We completed this project in this sandbox.

To test successfully with this demo, ensure that you upload a video size <1MB

Fork and run it to quickly get started.

https://codesandbox.io/embed/dawn-fast-qt9enh?fontsize=14&hidenavigation=1&theme=dark

First, we will create a Next.js boilerplate with the following command:

npx create-next-app video-transcription

Let’s navigate to the root folder and install Netlify-CLI with the following command:

cd video-transcription

Next, install the following packages:

  • Cloudinary — a NodeJS SDK to interact with the Cloudinary APIs

  • File saver — to help us save our transcribed video

  • Axios — to carry out HTTP requests.

  • Dotenv — to store our API keys safely.

The following command will install all the above packages

npm i cloudinary file-saver axios dotenv

To enable the transcription feature on Cloudinary, we need to follow the process shown below:

Navigate to the Add-ons tab on your Cloudinary account and select the Google AI Video Transcription add-on.

Next, select the free plan that offers 120 monthly units. For a more broad project, you should probably select a paid plan with more units, but this will be sufficient for our demo.

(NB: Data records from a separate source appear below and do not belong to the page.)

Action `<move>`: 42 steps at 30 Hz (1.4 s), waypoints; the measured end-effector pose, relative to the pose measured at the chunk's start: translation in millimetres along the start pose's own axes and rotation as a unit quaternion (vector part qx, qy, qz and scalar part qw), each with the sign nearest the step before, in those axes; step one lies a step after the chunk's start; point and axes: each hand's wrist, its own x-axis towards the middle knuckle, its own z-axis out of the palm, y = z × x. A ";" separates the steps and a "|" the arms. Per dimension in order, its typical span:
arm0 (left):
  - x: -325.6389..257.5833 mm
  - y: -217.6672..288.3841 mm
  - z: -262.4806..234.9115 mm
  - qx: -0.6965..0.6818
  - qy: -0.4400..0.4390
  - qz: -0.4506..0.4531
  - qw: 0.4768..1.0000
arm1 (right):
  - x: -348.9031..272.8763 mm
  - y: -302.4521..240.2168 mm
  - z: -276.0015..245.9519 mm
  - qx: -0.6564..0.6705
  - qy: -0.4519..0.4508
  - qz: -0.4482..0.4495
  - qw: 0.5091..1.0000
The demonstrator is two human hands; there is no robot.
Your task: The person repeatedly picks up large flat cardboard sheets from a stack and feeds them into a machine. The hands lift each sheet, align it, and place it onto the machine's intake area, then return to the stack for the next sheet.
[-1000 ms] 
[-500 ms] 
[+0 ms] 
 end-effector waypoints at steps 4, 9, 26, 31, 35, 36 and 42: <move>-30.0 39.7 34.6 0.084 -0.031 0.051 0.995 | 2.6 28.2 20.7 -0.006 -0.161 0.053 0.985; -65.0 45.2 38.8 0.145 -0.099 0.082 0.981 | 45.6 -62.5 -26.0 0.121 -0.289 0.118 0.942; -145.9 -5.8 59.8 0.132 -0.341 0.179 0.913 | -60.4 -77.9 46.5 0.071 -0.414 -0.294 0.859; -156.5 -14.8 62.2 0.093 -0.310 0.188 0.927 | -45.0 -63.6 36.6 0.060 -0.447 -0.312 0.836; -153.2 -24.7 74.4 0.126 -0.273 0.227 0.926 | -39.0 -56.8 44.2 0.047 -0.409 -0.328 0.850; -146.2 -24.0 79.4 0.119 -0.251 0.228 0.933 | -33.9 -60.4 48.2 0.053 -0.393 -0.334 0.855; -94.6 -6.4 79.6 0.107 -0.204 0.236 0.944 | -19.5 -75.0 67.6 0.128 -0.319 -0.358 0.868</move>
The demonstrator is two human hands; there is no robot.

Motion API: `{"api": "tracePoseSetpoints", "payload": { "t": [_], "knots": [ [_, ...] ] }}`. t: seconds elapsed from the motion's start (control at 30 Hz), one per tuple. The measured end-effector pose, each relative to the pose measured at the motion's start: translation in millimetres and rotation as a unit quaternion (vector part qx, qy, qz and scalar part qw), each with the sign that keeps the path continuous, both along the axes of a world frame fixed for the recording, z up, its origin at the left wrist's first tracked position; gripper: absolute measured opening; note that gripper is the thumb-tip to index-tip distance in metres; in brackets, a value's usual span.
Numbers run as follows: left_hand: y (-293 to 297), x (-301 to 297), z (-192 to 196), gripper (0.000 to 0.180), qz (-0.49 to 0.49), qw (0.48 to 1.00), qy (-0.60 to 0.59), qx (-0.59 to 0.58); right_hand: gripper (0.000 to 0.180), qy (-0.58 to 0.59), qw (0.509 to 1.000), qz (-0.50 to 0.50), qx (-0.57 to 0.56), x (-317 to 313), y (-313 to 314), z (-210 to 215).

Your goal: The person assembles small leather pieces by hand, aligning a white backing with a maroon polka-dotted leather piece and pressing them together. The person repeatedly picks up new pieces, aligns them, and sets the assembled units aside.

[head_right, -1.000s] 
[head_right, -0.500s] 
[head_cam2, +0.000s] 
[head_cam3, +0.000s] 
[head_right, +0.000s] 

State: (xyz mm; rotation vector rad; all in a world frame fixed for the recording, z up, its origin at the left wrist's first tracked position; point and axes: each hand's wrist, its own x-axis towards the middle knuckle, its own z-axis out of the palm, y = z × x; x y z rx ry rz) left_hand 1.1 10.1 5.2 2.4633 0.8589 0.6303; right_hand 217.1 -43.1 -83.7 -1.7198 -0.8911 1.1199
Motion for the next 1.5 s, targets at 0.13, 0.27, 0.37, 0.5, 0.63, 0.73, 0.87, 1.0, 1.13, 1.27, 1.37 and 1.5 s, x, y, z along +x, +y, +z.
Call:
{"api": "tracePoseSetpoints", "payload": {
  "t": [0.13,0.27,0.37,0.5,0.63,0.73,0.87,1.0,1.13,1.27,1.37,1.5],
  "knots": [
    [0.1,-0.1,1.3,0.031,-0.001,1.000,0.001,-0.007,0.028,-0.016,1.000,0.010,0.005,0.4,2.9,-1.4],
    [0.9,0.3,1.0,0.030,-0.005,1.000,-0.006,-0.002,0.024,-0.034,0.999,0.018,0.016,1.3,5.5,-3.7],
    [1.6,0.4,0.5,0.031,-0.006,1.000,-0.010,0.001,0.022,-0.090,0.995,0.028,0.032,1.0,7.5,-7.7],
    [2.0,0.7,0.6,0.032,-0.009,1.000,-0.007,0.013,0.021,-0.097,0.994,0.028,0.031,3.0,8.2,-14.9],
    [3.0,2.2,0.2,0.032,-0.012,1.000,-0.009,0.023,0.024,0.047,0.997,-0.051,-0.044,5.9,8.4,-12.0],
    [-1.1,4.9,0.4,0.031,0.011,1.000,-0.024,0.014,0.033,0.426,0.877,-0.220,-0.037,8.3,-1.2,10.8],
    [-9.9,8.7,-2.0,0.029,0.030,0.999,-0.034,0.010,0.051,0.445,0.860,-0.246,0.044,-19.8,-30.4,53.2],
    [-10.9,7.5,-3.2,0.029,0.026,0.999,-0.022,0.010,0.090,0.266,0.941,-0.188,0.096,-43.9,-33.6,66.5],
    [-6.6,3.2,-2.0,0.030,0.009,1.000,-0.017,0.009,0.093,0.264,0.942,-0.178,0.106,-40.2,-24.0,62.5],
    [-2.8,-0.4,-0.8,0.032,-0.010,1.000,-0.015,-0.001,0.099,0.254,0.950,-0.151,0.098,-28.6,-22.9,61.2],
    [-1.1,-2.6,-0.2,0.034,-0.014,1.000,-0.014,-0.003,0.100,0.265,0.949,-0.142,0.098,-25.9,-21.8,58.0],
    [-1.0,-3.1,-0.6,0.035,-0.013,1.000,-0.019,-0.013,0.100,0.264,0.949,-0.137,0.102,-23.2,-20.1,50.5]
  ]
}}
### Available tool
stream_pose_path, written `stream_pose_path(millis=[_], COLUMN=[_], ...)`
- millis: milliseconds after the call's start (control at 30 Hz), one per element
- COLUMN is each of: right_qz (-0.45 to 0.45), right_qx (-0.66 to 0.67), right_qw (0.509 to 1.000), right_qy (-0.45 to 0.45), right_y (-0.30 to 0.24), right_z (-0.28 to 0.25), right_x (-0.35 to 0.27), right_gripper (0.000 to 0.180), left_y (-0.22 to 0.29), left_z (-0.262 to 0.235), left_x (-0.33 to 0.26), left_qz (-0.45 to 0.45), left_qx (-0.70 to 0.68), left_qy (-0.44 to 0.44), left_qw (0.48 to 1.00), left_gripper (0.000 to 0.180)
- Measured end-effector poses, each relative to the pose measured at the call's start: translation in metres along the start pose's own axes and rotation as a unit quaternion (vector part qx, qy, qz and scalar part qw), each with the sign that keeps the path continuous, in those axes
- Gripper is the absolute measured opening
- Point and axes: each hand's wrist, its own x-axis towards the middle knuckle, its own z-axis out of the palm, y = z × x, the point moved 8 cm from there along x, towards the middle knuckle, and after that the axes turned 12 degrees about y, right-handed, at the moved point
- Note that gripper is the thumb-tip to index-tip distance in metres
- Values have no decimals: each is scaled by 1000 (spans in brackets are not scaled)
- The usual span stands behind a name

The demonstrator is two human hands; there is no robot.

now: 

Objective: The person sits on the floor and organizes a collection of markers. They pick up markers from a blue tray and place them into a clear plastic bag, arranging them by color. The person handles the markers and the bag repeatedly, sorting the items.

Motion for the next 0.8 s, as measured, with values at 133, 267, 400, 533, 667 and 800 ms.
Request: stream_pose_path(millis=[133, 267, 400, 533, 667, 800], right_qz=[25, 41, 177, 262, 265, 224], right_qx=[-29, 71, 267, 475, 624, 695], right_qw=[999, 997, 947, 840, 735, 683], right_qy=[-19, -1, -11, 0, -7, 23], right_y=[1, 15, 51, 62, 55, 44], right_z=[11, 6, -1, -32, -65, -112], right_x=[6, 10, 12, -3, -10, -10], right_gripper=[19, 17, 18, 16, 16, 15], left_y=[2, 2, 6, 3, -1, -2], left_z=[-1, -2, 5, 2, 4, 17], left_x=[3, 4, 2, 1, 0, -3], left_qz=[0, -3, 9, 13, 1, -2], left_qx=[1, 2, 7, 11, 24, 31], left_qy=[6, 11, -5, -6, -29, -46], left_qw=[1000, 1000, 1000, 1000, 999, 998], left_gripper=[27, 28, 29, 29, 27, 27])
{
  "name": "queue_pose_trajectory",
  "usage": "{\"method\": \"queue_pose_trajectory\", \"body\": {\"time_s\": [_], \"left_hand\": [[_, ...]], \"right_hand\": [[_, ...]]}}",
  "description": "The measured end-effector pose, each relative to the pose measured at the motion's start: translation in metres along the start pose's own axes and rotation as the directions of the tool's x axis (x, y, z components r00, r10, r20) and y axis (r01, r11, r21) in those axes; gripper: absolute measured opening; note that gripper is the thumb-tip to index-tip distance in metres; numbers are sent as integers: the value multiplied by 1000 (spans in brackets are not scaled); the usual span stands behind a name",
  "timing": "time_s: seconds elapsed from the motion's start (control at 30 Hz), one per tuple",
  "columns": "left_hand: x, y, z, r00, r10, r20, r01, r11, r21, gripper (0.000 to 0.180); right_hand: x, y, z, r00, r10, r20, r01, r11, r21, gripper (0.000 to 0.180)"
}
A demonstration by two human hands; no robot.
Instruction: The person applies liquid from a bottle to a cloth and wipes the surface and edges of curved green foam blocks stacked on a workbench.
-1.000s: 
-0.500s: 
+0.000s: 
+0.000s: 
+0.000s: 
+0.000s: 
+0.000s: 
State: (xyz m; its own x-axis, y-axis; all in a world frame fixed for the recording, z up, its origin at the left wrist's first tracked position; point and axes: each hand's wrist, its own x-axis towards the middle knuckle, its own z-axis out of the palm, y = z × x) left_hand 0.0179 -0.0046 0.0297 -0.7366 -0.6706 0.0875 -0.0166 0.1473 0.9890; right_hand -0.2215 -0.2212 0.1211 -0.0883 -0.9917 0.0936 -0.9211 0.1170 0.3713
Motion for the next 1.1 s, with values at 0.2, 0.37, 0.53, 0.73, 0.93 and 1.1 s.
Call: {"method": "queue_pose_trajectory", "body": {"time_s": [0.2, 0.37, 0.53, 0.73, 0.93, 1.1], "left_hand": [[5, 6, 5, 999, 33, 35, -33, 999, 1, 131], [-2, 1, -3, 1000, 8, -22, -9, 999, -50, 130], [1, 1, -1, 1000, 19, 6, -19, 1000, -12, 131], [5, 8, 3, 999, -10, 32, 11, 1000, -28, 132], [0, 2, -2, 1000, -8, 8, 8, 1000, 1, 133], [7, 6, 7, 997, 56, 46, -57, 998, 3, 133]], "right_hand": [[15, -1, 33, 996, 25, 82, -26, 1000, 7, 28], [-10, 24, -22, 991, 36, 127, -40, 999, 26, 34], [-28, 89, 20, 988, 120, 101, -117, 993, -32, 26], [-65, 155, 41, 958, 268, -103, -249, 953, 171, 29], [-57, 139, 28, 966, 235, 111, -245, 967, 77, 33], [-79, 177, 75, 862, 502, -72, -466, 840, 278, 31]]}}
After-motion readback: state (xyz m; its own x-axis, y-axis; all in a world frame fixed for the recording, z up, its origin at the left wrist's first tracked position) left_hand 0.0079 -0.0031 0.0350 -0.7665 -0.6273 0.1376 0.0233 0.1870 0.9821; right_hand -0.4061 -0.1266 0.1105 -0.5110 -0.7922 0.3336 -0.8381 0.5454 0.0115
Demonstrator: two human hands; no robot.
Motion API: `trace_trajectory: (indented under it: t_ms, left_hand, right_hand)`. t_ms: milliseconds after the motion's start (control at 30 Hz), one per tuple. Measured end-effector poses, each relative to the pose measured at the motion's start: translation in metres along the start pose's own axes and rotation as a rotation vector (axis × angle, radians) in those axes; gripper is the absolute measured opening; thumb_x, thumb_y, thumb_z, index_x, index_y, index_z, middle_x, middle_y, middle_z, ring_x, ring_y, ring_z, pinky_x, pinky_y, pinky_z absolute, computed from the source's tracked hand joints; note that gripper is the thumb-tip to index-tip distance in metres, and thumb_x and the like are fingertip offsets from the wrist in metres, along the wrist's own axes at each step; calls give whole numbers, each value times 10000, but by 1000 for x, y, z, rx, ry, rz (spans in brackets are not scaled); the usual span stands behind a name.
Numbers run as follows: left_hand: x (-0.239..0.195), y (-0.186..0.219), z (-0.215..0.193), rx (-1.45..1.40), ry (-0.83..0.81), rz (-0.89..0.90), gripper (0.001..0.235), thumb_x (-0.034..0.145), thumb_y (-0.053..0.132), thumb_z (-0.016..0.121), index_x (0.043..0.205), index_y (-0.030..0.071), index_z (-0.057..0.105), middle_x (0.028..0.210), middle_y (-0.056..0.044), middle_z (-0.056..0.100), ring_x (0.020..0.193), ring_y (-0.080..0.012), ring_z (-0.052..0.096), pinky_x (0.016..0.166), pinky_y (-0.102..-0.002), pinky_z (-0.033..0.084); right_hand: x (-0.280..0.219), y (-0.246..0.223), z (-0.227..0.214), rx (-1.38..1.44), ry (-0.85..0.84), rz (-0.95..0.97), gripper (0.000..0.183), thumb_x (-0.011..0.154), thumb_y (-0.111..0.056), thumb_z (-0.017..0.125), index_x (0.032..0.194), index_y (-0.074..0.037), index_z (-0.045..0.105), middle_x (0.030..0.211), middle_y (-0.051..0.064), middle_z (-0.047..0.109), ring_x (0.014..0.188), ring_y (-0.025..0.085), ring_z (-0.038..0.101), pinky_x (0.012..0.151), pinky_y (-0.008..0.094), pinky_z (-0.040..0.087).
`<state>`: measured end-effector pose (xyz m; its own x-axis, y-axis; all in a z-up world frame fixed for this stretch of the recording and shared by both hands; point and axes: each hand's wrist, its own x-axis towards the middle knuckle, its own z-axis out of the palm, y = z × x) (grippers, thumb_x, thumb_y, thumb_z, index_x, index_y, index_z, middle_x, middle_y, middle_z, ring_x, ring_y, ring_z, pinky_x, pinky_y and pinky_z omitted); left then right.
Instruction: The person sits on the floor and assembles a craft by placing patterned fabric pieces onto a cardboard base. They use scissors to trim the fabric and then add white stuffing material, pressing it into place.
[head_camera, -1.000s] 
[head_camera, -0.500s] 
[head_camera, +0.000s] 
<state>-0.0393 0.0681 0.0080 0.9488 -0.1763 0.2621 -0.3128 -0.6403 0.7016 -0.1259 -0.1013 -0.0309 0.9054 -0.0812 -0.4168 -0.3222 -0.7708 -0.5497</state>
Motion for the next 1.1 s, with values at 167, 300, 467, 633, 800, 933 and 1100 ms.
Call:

Navigate back into the project folder and start the development server with the command below:

npm run dev

The above command starts a development server at http://localost:3000. You can check that port on the browser to see our demo app running. Next, create a transacribe.js file in our pages/api folder. Then we add the following snippet to it:

const multiparty = require("multiparty");
const Cloudinary = require("cloudinary").v2;
const pth = require("path");
require("dotenv").config();

const uploadVideo = async (req, res) => {
  const form = new multiparty.Form();
  const data = await new Promise((resolve, reject) => {
    form.parse(req, async function (err, fields, files) {
      if (err) reject({ err });
      const path = files.video[0].path;
      const filename = pth.parse(files.video[0].originalFilename).name;

     // config Cloudinary
     
     // rest of the code here
      } catch (error) {
        console.log(error);
      }
    });
  });

  res.status(200).json({ success: true, data });
};

export default uploadVideo;

Code language: JavaScript (javascript)

Here, we define a uploadVideo() function that first accepts the video file coming from the client. Next, we parse the video

In the snippet above, we:

  • Import Cloudinary and other necessary packages.
  • Create an uploadVideo() function to receive the video file from the client
  • Parse the request data with multiparty to retrieve the video’s path and filename.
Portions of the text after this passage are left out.